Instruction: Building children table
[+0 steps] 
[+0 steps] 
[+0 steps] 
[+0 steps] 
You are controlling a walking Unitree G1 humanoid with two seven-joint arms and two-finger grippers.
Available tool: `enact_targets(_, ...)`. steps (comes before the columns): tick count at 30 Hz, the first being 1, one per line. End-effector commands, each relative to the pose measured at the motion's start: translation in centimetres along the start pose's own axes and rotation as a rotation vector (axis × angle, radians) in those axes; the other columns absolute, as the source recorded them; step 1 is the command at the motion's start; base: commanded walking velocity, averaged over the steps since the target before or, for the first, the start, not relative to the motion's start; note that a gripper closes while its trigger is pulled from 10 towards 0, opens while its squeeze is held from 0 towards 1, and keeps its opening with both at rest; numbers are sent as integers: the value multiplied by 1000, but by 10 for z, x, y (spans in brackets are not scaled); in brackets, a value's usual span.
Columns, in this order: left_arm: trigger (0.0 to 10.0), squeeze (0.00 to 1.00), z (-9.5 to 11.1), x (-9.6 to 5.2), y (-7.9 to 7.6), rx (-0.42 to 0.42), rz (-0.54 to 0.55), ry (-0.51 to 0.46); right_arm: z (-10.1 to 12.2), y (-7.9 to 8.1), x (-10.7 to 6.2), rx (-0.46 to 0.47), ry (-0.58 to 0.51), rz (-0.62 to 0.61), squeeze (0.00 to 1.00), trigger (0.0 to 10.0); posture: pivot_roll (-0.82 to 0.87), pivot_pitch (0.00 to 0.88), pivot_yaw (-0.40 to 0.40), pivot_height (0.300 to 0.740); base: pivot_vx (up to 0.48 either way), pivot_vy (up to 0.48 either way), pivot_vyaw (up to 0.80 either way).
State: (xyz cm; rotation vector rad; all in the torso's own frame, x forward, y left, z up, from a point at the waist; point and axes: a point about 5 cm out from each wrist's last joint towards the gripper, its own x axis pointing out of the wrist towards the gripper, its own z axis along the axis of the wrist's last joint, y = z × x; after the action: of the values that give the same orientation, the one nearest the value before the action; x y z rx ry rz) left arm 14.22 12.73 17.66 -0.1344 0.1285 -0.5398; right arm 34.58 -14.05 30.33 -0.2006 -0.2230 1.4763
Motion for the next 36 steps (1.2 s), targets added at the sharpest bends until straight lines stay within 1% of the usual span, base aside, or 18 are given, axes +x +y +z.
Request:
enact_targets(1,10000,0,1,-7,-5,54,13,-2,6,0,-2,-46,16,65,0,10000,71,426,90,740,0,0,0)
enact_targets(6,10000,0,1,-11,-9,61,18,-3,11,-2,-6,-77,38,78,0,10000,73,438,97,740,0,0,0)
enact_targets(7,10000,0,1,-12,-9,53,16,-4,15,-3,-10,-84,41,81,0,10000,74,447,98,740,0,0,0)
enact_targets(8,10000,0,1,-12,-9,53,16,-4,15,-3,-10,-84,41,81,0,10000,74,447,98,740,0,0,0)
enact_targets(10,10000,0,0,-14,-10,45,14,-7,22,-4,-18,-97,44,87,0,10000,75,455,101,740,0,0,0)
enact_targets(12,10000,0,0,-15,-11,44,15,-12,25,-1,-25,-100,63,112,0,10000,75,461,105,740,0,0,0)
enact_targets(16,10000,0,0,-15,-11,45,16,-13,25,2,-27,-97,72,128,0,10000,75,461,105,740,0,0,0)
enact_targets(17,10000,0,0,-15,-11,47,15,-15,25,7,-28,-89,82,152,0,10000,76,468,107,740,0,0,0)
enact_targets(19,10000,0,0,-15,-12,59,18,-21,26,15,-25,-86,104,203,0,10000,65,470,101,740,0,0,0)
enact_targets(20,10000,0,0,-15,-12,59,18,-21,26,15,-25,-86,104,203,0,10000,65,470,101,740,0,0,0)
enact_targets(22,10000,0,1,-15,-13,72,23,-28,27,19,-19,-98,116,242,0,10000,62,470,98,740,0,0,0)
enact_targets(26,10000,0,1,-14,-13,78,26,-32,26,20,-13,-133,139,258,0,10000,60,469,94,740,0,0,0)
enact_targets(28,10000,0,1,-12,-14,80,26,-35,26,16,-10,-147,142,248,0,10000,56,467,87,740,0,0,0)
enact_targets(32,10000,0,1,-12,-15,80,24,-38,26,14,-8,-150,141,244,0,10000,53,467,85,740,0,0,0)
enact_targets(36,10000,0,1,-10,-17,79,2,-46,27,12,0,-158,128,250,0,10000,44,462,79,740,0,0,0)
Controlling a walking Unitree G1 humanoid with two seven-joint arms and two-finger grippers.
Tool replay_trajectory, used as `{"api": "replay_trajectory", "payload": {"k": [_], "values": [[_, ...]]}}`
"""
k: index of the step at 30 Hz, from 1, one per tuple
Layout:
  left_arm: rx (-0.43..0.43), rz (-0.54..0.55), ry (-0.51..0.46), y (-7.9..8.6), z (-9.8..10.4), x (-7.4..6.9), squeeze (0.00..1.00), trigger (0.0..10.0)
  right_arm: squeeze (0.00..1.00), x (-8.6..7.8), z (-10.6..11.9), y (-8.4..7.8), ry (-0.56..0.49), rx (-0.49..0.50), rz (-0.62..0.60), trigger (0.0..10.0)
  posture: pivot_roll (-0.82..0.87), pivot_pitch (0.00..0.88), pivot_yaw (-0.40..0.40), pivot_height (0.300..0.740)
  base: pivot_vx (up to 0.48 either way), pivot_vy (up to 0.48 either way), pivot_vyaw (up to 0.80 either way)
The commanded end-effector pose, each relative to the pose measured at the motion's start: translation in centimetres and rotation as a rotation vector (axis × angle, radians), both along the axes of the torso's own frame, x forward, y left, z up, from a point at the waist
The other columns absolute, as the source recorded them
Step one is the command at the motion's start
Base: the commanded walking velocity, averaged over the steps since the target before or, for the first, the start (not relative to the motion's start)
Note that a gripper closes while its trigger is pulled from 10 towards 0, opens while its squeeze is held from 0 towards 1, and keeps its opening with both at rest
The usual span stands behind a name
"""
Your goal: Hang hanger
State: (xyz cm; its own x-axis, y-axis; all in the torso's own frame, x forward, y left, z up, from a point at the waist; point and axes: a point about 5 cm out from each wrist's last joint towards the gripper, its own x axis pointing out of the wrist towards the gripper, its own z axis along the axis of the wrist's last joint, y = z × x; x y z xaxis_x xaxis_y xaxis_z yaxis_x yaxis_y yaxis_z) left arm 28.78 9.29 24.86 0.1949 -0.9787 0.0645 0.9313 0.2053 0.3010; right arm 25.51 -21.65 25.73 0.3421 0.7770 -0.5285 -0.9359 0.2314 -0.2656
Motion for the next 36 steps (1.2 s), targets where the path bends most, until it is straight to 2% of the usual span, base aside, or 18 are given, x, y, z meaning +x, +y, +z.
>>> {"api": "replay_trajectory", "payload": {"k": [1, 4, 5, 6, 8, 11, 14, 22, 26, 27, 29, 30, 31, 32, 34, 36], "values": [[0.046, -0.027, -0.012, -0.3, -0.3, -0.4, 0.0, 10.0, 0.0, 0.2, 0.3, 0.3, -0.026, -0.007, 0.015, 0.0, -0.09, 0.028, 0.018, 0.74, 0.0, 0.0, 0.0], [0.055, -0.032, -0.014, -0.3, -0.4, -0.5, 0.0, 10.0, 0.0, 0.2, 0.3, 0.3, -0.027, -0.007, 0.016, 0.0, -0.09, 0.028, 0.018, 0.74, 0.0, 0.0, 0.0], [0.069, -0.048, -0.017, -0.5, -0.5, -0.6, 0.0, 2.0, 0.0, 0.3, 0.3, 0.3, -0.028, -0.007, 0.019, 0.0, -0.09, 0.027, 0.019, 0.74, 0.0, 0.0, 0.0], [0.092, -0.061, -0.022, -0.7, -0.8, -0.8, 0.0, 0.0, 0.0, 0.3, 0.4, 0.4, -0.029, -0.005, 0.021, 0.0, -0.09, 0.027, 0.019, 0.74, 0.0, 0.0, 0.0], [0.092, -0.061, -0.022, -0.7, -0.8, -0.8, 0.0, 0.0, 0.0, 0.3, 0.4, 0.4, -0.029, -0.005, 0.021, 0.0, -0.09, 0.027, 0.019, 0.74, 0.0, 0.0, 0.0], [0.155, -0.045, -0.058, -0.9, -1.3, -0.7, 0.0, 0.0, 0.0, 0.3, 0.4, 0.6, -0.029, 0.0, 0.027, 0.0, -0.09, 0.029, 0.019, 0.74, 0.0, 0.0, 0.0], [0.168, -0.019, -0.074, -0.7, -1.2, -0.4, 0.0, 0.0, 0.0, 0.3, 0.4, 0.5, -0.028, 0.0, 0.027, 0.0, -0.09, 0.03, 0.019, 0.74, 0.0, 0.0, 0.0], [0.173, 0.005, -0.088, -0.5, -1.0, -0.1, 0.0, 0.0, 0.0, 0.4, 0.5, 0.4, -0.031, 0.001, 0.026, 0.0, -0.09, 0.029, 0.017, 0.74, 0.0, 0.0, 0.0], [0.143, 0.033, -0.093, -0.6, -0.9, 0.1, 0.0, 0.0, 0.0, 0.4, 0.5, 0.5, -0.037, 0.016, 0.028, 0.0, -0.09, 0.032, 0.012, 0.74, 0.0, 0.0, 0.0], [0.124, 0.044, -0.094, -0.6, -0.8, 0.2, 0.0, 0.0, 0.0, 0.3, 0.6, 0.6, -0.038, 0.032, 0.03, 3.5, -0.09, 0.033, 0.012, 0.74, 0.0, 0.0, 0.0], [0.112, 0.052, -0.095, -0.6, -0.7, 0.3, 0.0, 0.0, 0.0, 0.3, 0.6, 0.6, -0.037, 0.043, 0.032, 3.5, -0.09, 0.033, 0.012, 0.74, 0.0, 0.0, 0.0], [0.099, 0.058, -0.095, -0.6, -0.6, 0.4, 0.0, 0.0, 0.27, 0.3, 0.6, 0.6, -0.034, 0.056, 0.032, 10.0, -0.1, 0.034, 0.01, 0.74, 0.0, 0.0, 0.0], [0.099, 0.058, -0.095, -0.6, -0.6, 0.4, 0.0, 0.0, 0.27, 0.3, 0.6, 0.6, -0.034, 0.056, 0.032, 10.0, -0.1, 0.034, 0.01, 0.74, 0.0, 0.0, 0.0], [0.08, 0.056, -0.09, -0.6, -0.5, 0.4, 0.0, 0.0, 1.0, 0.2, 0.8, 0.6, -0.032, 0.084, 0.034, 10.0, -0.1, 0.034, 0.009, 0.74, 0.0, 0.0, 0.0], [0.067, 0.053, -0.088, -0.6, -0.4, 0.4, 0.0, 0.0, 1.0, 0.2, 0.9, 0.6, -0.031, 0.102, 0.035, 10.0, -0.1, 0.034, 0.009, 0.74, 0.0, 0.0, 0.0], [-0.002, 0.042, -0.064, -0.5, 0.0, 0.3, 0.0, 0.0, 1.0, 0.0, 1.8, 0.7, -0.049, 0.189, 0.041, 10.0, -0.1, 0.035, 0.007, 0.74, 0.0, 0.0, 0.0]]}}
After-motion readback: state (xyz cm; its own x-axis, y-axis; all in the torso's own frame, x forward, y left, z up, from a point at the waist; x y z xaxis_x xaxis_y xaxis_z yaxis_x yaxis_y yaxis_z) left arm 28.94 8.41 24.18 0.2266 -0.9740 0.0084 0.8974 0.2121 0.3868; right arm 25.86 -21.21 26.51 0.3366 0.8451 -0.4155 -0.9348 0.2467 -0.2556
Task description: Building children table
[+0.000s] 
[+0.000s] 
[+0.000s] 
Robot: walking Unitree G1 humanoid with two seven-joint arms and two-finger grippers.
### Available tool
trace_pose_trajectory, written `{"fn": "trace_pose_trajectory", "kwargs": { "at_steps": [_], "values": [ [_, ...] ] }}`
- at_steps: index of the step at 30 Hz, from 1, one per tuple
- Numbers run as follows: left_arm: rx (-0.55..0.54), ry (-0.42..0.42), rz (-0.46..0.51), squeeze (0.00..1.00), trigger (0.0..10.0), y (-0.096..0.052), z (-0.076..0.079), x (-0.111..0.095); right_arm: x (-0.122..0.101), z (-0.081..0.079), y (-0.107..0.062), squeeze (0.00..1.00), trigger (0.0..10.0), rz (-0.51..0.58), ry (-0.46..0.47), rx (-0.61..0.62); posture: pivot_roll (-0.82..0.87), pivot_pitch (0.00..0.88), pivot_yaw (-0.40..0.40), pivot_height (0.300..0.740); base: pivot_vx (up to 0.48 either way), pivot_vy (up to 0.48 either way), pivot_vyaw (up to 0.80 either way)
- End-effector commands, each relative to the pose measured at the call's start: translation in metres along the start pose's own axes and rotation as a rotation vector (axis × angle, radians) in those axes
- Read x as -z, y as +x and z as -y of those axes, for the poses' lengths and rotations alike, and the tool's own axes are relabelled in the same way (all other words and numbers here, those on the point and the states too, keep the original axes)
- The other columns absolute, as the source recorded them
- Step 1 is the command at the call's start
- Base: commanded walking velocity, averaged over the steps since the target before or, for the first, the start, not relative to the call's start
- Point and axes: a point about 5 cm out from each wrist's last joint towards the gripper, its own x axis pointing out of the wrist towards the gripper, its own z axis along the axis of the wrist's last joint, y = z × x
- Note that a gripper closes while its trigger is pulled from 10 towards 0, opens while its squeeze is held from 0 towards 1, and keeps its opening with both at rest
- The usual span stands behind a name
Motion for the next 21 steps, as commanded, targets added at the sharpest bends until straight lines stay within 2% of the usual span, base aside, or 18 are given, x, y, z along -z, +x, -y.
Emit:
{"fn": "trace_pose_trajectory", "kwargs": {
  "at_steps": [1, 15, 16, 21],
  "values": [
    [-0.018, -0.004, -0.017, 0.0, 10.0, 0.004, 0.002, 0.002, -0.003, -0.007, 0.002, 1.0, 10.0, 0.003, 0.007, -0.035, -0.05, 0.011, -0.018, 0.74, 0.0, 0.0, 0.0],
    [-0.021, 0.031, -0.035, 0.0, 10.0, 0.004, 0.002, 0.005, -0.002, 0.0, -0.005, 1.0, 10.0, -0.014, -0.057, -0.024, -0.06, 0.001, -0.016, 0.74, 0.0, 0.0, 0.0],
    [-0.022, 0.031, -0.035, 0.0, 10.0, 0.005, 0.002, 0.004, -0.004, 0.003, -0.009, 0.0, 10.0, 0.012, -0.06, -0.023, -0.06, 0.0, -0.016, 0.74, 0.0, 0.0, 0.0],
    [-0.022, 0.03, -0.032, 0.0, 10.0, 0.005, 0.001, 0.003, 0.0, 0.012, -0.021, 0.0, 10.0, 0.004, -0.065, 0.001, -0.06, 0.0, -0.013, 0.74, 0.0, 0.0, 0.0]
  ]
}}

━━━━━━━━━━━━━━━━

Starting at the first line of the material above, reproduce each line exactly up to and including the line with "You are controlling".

[REPLY]:
Instruction: Building children table
[+0 steps] 
[+0 steps] 
[+0 steps] 
[+0 steps] 
You are controlling a walking Unitree G1 humanoid with two seven-joint arms and two-finger grippers.

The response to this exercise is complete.